Poster
in
Workshop: Machine Learning in Structural Biology
Adapting protein language models for structure-conditioned design
Jeffrey Ruffolo · Aadyot Bhatnagar · Joel Beazer · Stephen Nayfach · Jordan Russ · Emily Hill · Riffat Hussain · Joseph Gallagher · Ali Madani
Generative models for protein design trained on experimentally determined structures have proven useful for a variety of design tasks. However, such methods are limited by the quantity and diversity of structures used for training, which represent a small, biased fraction of protein space. Here, we describe proseLM, a method for protein sequence design based on adaptation of protein language models to incorporate structural and functional context.
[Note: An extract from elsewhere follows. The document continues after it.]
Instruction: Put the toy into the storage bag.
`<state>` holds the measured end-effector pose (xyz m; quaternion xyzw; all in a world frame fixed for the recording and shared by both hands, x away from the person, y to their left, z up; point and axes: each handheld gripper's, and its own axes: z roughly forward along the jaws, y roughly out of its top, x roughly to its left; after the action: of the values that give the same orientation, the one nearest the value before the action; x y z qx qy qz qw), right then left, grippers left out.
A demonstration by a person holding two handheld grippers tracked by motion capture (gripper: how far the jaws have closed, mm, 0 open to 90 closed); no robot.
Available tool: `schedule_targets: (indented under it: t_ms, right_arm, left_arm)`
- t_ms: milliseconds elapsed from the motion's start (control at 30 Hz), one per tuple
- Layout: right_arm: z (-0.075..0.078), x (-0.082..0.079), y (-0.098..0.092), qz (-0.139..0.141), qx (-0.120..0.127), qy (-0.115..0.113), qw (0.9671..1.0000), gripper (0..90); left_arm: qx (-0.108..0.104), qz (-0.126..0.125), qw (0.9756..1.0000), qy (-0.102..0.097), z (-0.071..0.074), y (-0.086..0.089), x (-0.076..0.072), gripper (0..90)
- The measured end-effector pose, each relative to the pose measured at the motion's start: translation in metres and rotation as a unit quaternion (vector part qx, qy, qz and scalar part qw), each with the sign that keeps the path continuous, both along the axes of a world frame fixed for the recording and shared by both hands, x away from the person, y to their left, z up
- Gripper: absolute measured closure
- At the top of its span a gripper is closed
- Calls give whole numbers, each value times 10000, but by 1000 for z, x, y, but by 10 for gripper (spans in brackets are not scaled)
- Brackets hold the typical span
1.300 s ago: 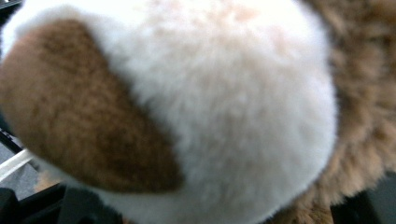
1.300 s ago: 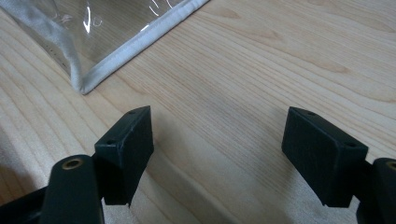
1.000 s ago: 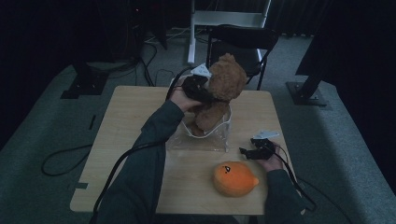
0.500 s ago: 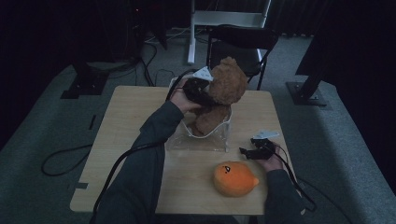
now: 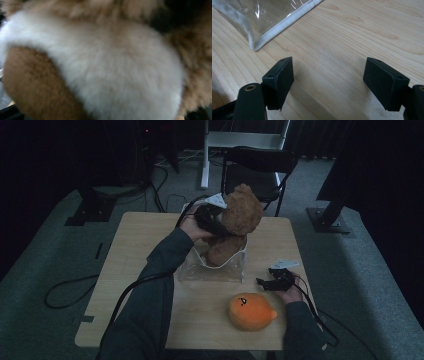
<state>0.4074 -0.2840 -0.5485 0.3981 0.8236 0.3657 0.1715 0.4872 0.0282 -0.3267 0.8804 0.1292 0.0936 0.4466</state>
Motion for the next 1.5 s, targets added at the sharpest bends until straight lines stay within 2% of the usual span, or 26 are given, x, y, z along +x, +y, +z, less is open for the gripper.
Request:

We show that proseLM benefits from the scaling trends of underlying language models, and that the addition of non-protein context – nucleic acids, ligands, and ions – improves recovery of native residues during design by 4-5% across model scales. The largest proseLM model achieved >70% recovery of residues directly interfacing with non-protein context, exceeding recent methods trained solely on the PDB by 10-20%. We experimentally validated proseLM by optimizing the editing efficiency of genome editors in human cells, achieving a 50% increase in base editing activity, and by redesigning therapeutic antibodies, resulting in a PD-1 binder with 2.2 nM affinity.